Code snippets are useless. Did you pay attention to the cautions on the avr-libc watchdog page?

In your latest test, does the watchdog reset the MPU every 8 seconds if you leave out the wdt_reset() call?

Soy nueva en esto de programar en arduino.
Alguien me podría decir algún código para que cuando prenda un botón me encienda la pantalla.

-232511:
Soy nueva en esto de programar en arduino.
Alguien me podría decir algún código para que cuando prenda un botón me encienda la pantalla.

"I'm new to this programming in arduino.
Someone might tell me some code so that when a button garment I turn on the screen."
Way off topic.

I have run the code with the watchdog reset removed and it resets every time so it seems the watchdog is functioning. I did read a lot about the watchdog and I think I understood the need to reset it early in setup.

That is a real puzzler. You might try turning on the watchdog with the fuses, in case the watchdog is somehow being turned off. Try posting on the AVRFreaks forum -- they know all the tricks.

ispybadguys:
I have run the code with the watchdog reset removed and it resets every time so it seems the watchdog is functioning. I did read a lot about the watchdog and I think I understood the need to reset it early in setup.

Could it be that your code is still running the main loop that has the watchdog reset but something else has failed causing the sketch to stop functioning? No way to tell without looking at the full code.

My comments may or may not have any bearing on your problem.

I have a anemometer that uses a Nano. It uses an external interrupt to count the switch closures on the external anemometer device. A LCD display shows the 15 second average wind speed and the maximum wind speed.
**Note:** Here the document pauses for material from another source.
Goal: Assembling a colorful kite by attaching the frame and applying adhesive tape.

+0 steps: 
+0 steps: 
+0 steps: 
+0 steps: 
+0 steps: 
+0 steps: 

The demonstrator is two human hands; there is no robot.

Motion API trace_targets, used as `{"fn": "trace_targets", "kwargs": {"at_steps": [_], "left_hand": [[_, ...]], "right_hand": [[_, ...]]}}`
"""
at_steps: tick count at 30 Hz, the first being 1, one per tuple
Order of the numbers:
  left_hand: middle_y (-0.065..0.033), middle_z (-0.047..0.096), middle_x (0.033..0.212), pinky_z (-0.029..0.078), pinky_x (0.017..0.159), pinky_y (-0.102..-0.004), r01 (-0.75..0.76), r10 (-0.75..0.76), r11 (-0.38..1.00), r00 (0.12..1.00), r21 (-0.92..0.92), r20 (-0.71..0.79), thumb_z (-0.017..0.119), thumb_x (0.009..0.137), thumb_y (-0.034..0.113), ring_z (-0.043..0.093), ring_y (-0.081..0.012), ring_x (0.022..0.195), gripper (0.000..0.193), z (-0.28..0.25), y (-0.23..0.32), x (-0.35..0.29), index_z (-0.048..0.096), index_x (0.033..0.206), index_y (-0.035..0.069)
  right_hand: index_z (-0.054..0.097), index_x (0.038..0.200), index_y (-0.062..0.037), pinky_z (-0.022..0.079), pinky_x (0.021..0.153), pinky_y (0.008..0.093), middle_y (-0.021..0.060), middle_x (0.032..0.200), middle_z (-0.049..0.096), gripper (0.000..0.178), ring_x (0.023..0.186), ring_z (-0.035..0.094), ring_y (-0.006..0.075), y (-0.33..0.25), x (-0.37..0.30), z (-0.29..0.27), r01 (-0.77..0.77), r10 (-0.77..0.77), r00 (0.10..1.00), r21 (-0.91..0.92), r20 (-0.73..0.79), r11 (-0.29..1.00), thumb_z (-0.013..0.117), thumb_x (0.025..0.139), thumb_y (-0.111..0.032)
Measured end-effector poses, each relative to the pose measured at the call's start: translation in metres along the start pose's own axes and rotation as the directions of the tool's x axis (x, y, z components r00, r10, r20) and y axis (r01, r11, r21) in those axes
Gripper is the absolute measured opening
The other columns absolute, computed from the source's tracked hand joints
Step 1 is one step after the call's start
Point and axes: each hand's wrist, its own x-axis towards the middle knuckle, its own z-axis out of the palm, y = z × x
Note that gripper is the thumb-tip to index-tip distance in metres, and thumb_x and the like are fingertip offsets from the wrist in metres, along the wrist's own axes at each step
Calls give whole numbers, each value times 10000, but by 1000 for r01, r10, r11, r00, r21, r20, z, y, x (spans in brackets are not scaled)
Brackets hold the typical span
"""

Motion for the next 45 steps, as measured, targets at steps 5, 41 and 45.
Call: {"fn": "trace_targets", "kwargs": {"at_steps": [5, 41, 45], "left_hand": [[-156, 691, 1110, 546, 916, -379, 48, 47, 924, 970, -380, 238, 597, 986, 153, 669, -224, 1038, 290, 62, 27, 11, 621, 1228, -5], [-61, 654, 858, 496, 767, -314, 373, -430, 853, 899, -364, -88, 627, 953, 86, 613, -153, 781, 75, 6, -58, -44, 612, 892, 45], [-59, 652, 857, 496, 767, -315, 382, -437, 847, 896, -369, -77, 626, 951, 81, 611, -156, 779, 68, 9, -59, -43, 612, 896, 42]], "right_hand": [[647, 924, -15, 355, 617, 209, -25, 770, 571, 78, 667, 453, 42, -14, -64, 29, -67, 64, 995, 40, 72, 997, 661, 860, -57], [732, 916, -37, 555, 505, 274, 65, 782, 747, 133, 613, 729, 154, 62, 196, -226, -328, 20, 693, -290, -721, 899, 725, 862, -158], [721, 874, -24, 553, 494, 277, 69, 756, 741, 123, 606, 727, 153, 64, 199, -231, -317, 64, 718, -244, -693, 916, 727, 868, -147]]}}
Each morning my wife records the values.

A while back I added a push button switch to ground the Nano reset pin, rather than unplugging the wall wart to reset the device.

Pressing the push button resets the Nano, but the reset takes perhaps 3 seconds to complete. At first I didn't think the reset button was working, but it takes the same time if using a test lead to ground the pin.

I wonder if the timing is causing you a problem?

Paul

Thanks guys. I did a couple of things two days ago. One was to start the MPU6050 DMP demo running to see if it hangs. It is still running but perhaps needs several more days. The other was a little change to the pointing code that may shed some light on is the code still running but not functioning. First let me say that I can supply the code. I attached a zip file. It is somewhat littered with debug prints.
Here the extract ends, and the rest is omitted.